IIUC, YARN will still hold open an application slot while your master is connected. (see all the pyspark-shells at https://yarn.wikimedia.org/cluster/scheduler). It'd be nice if these were closed when not in use.

I've been reading up on this, so tell me if this summary is correct. By default, our Spark applications use dynamic resource allocation, so executors are released when applications are idle. This reduces the cost of idle applications significantly, but it doesn't eliminate it because each application has an Application Master (I think this is what you mean by an application slot) which occupies a single container on the cluster for the application's entire lifetime.

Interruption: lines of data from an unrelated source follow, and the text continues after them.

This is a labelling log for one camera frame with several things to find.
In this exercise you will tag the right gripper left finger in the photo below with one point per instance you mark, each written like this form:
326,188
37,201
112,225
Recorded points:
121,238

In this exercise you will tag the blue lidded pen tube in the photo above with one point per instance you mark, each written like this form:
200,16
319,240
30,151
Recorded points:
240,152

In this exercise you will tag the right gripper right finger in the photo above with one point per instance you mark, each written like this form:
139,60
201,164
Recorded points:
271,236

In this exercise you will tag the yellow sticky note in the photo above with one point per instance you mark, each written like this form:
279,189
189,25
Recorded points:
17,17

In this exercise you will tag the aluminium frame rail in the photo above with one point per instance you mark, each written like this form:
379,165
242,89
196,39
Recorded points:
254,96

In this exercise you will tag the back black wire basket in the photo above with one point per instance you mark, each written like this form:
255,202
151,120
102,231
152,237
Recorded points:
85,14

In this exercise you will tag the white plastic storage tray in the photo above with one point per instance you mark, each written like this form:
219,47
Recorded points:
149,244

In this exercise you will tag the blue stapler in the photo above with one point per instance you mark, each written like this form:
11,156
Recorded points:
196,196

The Application Master dies whenever the driver program does; on SWAP, since we use yarn-client mode, these are in the notebook kernels, so all resources will eventually be released when the kernel is shut down. However, kernels can and do stay open for weeks or more, and we aren't relying on the Spark application to hold any context between calls to hive.run, we should impose a much shorter lifetime on these applications.

Correct! :)

Cool! In that case, I'm thinking about changing hive.run so that, just before returning, it starts a threading.Timer that will stop the Spark session after some time (perhaps 30 minutes), and that, just after starting, it will cancel the running timer if it exists. I will make the timer a global variable so that if we add any other functions that use the Spark session, they can interact with the same timer.

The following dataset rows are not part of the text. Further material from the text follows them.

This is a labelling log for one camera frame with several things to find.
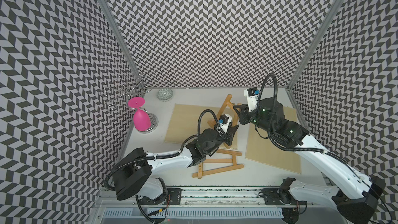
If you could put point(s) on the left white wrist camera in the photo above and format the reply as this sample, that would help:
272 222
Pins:
224 123

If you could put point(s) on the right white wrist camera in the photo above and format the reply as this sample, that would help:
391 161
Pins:
251 95

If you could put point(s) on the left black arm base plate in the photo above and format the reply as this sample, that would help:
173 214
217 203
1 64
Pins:
169 196

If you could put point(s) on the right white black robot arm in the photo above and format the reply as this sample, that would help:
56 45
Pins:
354 195

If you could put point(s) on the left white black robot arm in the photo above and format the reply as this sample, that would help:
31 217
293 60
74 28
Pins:
133 175

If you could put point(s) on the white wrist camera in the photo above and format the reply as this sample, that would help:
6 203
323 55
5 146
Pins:
251 95
224 123

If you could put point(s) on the pink plastic wine glass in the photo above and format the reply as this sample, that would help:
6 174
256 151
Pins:
141 119

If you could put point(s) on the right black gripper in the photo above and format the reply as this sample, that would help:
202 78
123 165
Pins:
243 115

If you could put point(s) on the round metal rack base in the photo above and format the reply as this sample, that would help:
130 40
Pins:
154 123

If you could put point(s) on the metal wire glass rack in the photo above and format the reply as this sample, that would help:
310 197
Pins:
115 96

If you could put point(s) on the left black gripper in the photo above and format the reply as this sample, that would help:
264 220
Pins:
230 134

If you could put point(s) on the aluminium front rail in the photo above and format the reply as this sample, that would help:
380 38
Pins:
211 205

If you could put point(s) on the small wooden easel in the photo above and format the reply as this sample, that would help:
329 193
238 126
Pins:
227 108

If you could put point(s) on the near wooden easel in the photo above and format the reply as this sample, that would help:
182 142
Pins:
233 165

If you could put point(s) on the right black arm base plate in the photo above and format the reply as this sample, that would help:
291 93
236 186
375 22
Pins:
274 196

Can you think of any better approach?

Given the above suggestion, I propose a longer timer.
I stop the spark session at the end of the day or when I finish the task...but I have had periods where I need to spend say 30mins reading documentation to address an issue before proceeding with the task at hand on the spark session...so could use a longer timer.

Sounds good! Got 2 improvements to the idea:

  • Reset the timer every time hive.run is called.
  • Keep a cache of distinct spark_config to SparkSession instances, and time them out individually. This would avoid confusion in case hive.run is called two different times with different spark_config values. Right now, only the first instantiate SparkSession (with the first provided spark_config) will be used for every hive.run call.

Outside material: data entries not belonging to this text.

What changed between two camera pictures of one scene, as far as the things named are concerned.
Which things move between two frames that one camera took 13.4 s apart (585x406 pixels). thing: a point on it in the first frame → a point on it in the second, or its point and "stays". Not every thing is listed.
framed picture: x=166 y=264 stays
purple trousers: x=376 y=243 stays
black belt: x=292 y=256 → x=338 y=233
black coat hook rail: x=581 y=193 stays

@Iflorez the hive.run call will still work after 30 mins; it will just have to launch a new SparkSession. This is already better than when hive.run used the Hive API. With direct hive queries, every hive.run() call results distinct Hadoop MapReduce Hive job. The 30 minute timeout just avoids having to re-launch the Spark job in Hadoop.

I see, thank you. Your clarification is helpful.

Okay, I've put up a pull request that:

  • stops Spark sessions after an hour of inactivity
  • improves the pre-query Kerberos credentials check
  • restores the ability to pass multiple commands to hive.run

I previously switched the default spark_master to yarn, so I think this takes care of all the high-priority issues caused by the Kerberos migration.

@Ottomata, @mpopov please review it and merge if appropriate! (@Ottomata, I've invited you to the repo as a collaborator)

Once we get this merged, we can close this!

Added 2 comments but looks good to me!

Okay, I've merged the new code and emailed out an announcement. Thank you for the review, @Ottomata!